Vous avez manqué le film « Mishima une vie en 4 chapitres », l’un des plus grands écrivains contemporains japonais (diffusé le 15 février sur Arte) ? Vous pouvez vous rattraper en Replay. Le film est disponible jusqu’au 16 mars au lien suivant : Mishima, une vie en 4 chapitres
Ce film est sorti le 15 mai 1985. Il a été réalisé par Paul Schrader et produit par George Lucas et Francis Ford Coppola (tiens, ces noms me disent quelque chose).
L’histoire du film : Le 25 novembre 1970, Yukio Mishima, l’un des plus grands écrivains contemporains japonais, se fait hara-kiri. Quels sont les motifs qui l’ont poussé à l’acte. Est ce la finalité de sa démarche artistique ? Est ce un acte politique ?
Le film est composé de trois parties qui mêlent habilement la vie de Mishima et l’artiste à travers ses romans. La première relate la journée du 25 novembre 1970, la seconde les grandes étapes de sa vie et la troisième expose trois de ses romans, « Le Pavillon d’or », « La Maison de Kyôko », et la tétralogie « La Mer de la fertilité ».
Qui est Yukio Mishima ?
Kimitake Hiraoka (Yukio Mishima est son nom de plume) est né le .
Du côté de son père, il est issu d’une famille de la paysannerie de la région de Kobe. Son grand-père Jotarō Hiraoka fut gouverneur des îles Sakhaline à l’ère Meiji. Du côté de mère, c’est un descendant d’un samouraï de l’ère Tokugawa. Sa grand-mère garda des prétentions aristocratiques
Il est d’abord élevé par elle, qui le protège du monde extérieur, puis a l’âge 12 ans par sa mère. Il entre ensuite dans un collège d’élite Gakushūin. En même temps qu’il découvre les autres garçons et les rivalités, il s’ouvre à la littérature et à la poésie.
Il est convoqué par l’armée pendant la Seconde Guerre mondiale, mais prétend souffrir de tuberculose, et échappe à la conscription. Bien que soulagé d’avoir évité le combat, il se sentira coupable d’avoir survécu et d’avoir raté la chance d’une mort héroïque.
Il n’aura de cesse de cultiver par la suite son goût pour l’art et l’écriture. Mishima publiera près de quarante romans pour un total d’une petite centaine d’ouvrages : essais, recueils de nouvelles et 18 pièces de théâtre. Son œuvre est assez ambiguë :
Jusqu’au début des années 1960, ses écrits sont de type plus européen que japonais. Pourtant, c’est un nationaliste. Son grand rêve de restaurer la grandeur perdue du pouvoir impérial. Pour cela, il va créer sa propre milice baptisée Tatenokai (« société du bouclier »).

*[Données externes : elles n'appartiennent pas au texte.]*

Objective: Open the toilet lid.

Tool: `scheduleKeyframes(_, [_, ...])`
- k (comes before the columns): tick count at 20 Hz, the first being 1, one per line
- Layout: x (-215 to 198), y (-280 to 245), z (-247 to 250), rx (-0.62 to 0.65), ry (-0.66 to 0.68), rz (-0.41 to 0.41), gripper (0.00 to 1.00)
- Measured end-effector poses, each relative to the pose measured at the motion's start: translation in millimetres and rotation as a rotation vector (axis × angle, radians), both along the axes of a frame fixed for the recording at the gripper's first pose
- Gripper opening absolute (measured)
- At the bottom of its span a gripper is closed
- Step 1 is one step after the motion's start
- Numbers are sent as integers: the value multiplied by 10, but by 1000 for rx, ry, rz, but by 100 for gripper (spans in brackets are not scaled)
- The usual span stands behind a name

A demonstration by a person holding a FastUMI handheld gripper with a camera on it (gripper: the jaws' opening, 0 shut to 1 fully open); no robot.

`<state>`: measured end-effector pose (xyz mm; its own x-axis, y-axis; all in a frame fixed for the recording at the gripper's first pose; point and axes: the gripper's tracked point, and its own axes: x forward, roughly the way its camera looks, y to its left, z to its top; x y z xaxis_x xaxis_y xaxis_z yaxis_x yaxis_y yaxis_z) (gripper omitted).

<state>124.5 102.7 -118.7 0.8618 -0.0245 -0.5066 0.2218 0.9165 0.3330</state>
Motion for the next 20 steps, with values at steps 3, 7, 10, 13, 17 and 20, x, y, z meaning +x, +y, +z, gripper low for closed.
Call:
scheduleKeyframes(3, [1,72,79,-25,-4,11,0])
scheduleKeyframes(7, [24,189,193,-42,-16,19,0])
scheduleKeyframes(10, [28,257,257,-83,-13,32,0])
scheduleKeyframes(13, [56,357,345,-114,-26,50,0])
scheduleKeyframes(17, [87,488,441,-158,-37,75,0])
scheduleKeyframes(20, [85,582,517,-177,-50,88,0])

Depuis l’enfance, son corps est fragile depuis son enfance. La souffrance devient un thème récurrent dans ses livres. Il va lutter contre sa condition physique en s’astreignant de plus en plus de musculation. Il devient aussi expert en kendo.
En 1970, Mishima achève sa tétralogie « La Mer de la fertilité » avec son quatrième tome, « L’Ange en décomposition ». Le 25 novembre, il poste à son éditeur la fin de son manuscrit.
Puis, il se rend au ministère des Armées accompagné de quatre jeunes disciples pour comettre un coup d’État. Au deuxième étage de l’École militaire du quartier général du ministère de la Défense, quartier d’Ichigaya à Shinjuku (aujourd’hui mémorial des forces japonaises d’autodéfense), il prend en otage le général commandant en chef des forces d’autodéfense et fait convoquer les troupes : il leur tient alors un discours en faveur du Japon traditionnel et de l’empereur. Devant les huées des soldats, il se retire vers 11 h. Suivant le rituel, Mishima se donne la mort par seppuku.
Pourquoi voir ce film ?
Il propose une interprétation de la vie de l’écrivain japonais, à travers une mise en scène de génie et trois esthétiques : l’évocation biographique (en noir et blanc), les années d’enfance à la célébrité.
Un film à la frontière avec le documentaire, avec une reconstitution précise de sa dernière journée et la narration de sa vie, de son œuvre qui mêle la célébration et l’exploration de l’art au culte et à la souffrance du corps. Produit malgré l’opposition de la veuve de Mishima, le film a été en lice pour la Palme d’or, a été primé à Cannes en 1985. Bercée par une bande originale composée par Philip Glass, c’est une symphonie visuelle d’une beauté glacée et d’une rare intelligence.
Yukio Mishima est et restera un artiste complexe, plein de paradoxe et nostalgique de la splendeur du Japon impérial. Plus qu’un « biopic », ce film est toujours aussi fascinant 35 ans après sa sortie.